A theoretical study on strain and optical property of InAs SK quantum dot with varying capping in SK-SML coupled surface quantum dot heterostructure

Abstract

In the past decade, surface quantum dots (SQDs) have been thoroughly investigated for sensing applications. The SQDs suffer from the limitations of non-uniformity dot distribution and weak oscillator strength, which affect their response to ambient contaminants. We have achieved uniformity by coupling buried quantum dots (BQDs) with SQDs. Moreover, BQDs provide additional carriers to SQDs for enhancing sensitivity. In this study, we have theoretically investigated the impact of varying the capping material of BQDs on their strain and optical properties.
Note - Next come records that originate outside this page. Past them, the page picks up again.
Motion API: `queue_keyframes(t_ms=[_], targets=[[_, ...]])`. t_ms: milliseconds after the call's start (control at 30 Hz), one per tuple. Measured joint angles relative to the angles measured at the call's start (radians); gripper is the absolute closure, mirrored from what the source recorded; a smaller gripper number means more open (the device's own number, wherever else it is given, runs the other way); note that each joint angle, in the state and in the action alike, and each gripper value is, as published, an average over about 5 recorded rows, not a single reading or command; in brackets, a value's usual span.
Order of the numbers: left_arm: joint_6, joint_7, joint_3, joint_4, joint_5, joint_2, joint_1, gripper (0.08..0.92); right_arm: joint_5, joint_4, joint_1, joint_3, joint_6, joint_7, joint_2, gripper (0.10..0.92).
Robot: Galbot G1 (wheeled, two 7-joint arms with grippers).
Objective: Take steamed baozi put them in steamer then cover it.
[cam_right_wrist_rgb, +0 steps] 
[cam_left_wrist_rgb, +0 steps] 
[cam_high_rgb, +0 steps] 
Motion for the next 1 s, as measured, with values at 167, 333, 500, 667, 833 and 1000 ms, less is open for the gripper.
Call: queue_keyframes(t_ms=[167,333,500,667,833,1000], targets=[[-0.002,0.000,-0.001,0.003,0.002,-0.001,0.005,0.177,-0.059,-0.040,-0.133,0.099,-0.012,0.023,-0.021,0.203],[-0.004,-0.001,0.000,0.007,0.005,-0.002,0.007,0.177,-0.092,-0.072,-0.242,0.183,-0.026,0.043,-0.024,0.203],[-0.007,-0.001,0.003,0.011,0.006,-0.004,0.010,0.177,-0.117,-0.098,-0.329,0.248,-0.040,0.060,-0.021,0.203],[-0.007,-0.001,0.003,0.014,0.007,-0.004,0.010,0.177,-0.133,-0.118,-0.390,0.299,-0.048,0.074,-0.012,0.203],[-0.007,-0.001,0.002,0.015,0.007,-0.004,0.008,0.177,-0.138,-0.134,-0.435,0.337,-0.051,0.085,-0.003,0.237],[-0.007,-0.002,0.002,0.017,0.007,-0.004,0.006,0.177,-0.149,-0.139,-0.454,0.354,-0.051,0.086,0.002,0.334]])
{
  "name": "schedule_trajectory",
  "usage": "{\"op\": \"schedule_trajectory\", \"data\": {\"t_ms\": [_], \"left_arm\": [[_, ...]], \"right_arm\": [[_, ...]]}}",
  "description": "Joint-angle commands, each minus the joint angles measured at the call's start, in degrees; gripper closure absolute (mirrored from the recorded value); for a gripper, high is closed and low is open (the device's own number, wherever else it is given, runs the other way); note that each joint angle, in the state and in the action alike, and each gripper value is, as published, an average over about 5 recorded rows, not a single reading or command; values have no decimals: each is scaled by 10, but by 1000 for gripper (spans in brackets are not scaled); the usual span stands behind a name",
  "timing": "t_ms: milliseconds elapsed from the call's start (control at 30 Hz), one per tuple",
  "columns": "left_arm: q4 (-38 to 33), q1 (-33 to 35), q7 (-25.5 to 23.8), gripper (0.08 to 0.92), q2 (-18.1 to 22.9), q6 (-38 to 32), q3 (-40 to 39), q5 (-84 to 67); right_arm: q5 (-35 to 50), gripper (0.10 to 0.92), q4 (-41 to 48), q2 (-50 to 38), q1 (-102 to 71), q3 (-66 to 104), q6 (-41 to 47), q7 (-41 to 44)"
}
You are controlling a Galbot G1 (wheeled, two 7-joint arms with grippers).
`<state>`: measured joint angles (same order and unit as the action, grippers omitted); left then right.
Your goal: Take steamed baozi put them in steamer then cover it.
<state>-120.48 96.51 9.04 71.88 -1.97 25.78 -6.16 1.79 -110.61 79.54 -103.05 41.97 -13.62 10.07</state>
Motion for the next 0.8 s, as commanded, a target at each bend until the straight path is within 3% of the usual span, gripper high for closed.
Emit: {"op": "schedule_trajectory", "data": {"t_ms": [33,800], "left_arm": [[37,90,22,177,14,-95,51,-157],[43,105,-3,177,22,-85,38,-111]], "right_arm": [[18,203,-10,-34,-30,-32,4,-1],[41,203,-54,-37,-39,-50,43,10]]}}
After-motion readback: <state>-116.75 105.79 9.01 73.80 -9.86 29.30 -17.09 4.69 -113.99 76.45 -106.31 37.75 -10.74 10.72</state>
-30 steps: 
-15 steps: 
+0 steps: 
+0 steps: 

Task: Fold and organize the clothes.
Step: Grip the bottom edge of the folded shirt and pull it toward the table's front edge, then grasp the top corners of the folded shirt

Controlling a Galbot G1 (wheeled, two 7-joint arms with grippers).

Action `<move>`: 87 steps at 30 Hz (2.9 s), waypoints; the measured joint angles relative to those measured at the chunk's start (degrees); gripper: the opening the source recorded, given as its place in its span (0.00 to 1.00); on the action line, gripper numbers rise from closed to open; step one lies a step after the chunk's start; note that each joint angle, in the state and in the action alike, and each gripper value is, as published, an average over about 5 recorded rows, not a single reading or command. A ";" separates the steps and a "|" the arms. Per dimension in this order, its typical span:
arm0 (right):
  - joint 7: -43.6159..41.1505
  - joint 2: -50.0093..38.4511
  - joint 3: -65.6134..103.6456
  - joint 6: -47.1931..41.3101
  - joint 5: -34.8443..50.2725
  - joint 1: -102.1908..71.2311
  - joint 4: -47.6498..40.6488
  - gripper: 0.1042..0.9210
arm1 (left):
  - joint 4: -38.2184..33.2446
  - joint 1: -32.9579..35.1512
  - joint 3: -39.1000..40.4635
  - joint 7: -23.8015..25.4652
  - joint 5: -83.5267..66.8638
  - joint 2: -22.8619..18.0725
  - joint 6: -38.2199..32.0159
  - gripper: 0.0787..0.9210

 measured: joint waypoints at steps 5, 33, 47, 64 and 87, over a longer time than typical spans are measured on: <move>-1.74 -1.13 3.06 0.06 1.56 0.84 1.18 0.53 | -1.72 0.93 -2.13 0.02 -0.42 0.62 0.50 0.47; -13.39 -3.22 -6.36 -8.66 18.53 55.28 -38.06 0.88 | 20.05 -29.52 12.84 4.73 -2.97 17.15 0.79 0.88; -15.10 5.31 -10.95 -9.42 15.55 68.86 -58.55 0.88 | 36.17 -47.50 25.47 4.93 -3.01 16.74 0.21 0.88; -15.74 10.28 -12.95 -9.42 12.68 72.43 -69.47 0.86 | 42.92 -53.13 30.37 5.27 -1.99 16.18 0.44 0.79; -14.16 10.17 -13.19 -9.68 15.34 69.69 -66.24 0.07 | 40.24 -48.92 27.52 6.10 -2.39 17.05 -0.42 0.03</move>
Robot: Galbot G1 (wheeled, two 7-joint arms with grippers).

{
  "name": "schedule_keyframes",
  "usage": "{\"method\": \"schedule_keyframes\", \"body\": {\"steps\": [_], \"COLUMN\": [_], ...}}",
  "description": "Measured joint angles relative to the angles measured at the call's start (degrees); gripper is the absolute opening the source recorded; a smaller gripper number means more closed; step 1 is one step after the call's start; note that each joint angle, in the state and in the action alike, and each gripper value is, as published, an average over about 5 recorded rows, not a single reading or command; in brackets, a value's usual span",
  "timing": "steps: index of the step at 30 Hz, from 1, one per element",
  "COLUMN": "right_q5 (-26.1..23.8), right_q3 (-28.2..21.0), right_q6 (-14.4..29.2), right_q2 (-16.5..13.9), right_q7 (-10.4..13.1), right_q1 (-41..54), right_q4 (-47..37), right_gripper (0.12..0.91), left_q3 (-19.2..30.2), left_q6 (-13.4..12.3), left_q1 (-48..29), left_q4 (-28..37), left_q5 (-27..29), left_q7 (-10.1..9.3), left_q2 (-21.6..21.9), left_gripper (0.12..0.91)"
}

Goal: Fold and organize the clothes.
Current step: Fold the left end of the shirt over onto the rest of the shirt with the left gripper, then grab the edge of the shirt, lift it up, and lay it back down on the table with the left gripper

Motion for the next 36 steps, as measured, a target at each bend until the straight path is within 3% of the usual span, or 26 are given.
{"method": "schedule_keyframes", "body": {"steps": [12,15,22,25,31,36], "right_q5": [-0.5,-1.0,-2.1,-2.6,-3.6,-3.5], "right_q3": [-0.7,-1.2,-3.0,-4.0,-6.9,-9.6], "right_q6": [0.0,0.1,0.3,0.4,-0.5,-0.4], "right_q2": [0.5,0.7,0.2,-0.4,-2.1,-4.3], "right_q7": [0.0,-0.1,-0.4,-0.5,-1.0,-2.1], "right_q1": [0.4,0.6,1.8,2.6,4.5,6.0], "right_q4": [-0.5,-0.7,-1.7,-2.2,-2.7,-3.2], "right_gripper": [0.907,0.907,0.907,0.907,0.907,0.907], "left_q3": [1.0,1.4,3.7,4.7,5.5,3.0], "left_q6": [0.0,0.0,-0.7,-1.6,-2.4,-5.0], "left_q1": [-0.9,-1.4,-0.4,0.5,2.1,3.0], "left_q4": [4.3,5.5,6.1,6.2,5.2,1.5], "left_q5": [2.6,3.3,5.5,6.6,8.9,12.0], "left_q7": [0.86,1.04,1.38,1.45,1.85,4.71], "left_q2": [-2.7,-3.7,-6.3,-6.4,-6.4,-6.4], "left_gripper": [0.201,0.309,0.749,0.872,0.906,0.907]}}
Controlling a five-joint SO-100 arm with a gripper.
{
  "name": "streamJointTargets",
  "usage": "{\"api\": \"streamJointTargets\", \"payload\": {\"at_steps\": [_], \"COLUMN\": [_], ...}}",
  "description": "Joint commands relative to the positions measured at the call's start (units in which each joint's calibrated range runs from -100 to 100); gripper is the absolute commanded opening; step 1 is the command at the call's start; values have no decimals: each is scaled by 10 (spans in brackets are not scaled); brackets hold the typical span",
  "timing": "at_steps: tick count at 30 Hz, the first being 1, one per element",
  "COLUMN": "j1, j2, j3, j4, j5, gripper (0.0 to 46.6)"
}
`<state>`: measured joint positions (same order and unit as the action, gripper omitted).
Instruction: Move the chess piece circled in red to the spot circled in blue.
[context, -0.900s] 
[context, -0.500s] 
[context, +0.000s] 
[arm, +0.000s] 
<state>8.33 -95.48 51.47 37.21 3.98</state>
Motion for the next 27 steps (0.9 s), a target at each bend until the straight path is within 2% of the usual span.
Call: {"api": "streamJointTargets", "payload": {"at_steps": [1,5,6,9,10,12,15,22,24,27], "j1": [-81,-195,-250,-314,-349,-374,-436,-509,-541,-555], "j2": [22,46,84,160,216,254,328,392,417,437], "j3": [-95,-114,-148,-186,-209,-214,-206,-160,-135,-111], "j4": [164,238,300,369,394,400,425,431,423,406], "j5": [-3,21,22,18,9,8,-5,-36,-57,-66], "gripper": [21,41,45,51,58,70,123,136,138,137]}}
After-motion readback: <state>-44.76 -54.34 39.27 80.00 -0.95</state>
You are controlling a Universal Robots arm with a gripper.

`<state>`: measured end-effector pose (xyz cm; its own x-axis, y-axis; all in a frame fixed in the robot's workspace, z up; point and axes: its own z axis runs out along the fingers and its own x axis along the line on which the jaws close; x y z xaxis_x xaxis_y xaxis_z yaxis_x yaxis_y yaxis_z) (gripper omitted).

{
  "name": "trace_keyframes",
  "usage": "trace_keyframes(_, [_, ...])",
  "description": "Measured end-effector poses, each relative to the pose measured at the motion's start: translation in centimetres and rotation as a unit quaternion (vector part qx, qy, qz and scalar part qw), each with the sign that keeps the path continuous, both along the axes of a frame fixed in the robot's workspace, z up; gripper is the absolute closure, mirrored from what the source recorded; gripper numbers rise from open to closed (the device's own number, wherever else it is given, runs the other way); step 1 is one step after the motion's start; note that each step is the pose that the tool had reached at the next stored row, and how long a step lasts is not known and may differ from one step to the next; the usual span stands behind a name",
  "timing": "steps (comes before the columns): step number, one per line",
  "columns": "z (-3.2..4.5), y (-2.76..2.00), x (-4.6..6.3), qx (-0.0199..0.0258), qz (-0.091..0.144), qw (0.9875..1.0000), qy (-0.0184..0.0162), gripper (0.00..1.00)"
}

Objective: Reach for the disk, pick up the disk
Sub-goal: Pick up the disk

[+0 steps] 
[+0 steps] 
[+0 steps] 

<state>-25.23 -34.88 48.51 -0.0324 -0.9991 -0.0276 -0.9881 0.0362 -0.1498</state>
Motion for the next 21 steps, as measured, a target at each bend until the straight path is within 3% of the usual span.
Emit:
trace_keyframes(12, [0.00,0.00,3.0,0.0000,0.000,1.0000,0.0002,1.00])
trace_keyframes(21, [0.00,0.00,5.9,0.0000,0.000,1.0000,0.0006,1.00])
Investigations have been carried out with three samples having different capping materials as GaAs (sample A1), InGaAs (sample A2), and InAlGaAs (sample A3). A decreasing trend in the magnitude of hydrostatic strain and an increasing trend in biaxial strain inside the BQD from samples A1-A3 is observed. With a decrease in hydrostatic strain, the conduction band eigenstate lowers towards the band edge resulting in a lowering bandgap. With an increase in biaxial strain, the bandgap lowers due to the heavy hole (HH) and light hole (LH) band splitting. The lowering of the bandgap enhances the luminescence of BQD in sample A3. The computed photo-luminescence (PL) emission wavelength is found to be 1547 nm, 1558 nm, and 1568 nm for GaAs, InAlGaAs, and InGaAs capping respectively. The lowering in the bandgap of BQD leads to band alignment between SQD and BQDs, which may improve the carrier communication between these layers and become a promising candidate for better carrier reservoirs for SQDs in sensor applications.